Just now, I’m looking at several objects that reside on the desktop, a chalice and paten next to a crucifix, now that’s a story right there. There is a yo-yo, next to a paperweight, with a gargoyle standing guard at the edge. Pictures in frames, my wife holding her granddaughter, a small bundle in her arms, her own face lit up, beaming with grandmotherly love. The other is a black and white picture of her with the boys when they were young. One of them has his arm draped on her shoulder, the other is lying back on to her chest, all watching something. In that photo, in that brief moment captured and now frozen, I see the love that binds us together. All of these objects hold so many memories and even though the landscape may look confusing to some, it all makes sense in my own interior chaos.
The reality is that this desktop is my created wilderness, a place where each day I can explore those places where my heart resides. The spaces in between become highways into the soul, the books stacked one upon another are the mountains and valleys of my life’s journey. Bits and pieces of objects become way stations, stopping points to ponder all that is seeking a place in the wilderness of my mind. Rocky outcroppings that I grab onto as I climb up and over each obstacle that is placed in my way.

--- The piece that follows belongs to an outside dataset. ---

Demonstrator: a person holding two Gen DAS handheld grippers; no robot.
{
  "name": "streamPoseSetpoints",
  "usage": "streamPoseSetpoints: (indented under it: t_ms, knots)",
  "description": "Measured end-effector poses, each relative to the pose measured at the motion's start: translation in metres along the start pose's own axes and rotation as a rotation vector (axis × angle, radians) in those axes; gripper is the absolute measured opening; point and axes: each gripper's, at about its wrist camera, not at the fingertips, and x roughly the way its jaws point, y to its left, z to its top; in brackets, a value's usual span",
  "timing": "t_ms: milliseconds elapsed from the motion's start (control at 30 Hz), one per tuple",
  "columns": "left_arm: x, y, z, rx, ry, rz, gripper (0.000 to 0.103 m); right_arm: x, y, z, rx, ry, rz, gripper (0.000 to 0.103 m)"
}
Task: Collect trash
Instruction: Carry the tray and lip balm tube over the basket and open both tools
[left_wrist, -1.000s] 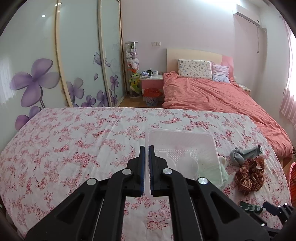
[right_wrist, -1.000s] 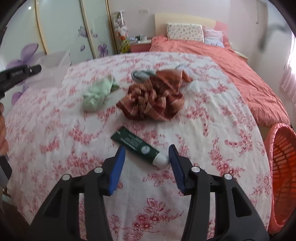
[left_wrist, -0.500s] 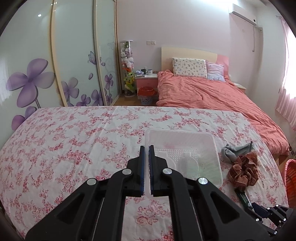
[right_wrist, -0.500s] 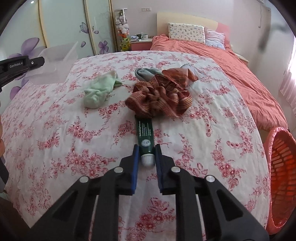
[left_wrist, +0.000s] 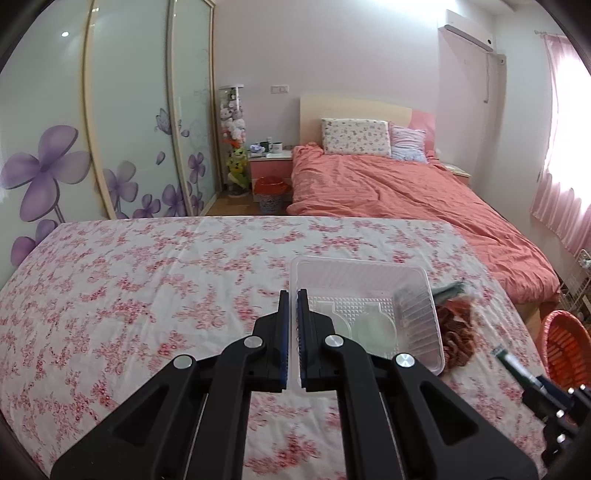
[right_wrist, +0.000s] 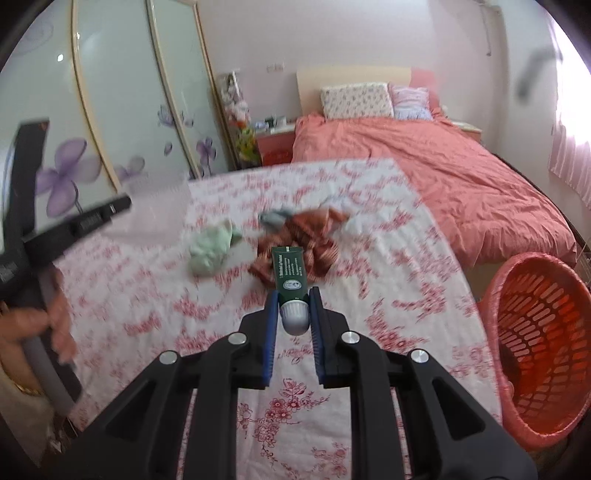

The emotional trek into the human world where joy and suffering walk hand in hand vying for attention, all while the world looks away too busy to notice.
Someday, this chaos will all make sense but even making that statement reminds me that having everything make sense is not the point. The point is to live fully and faithfully each day knowing that the chaos will come, objects both physical and emotional, will be out there ready to ambush us at the next turn.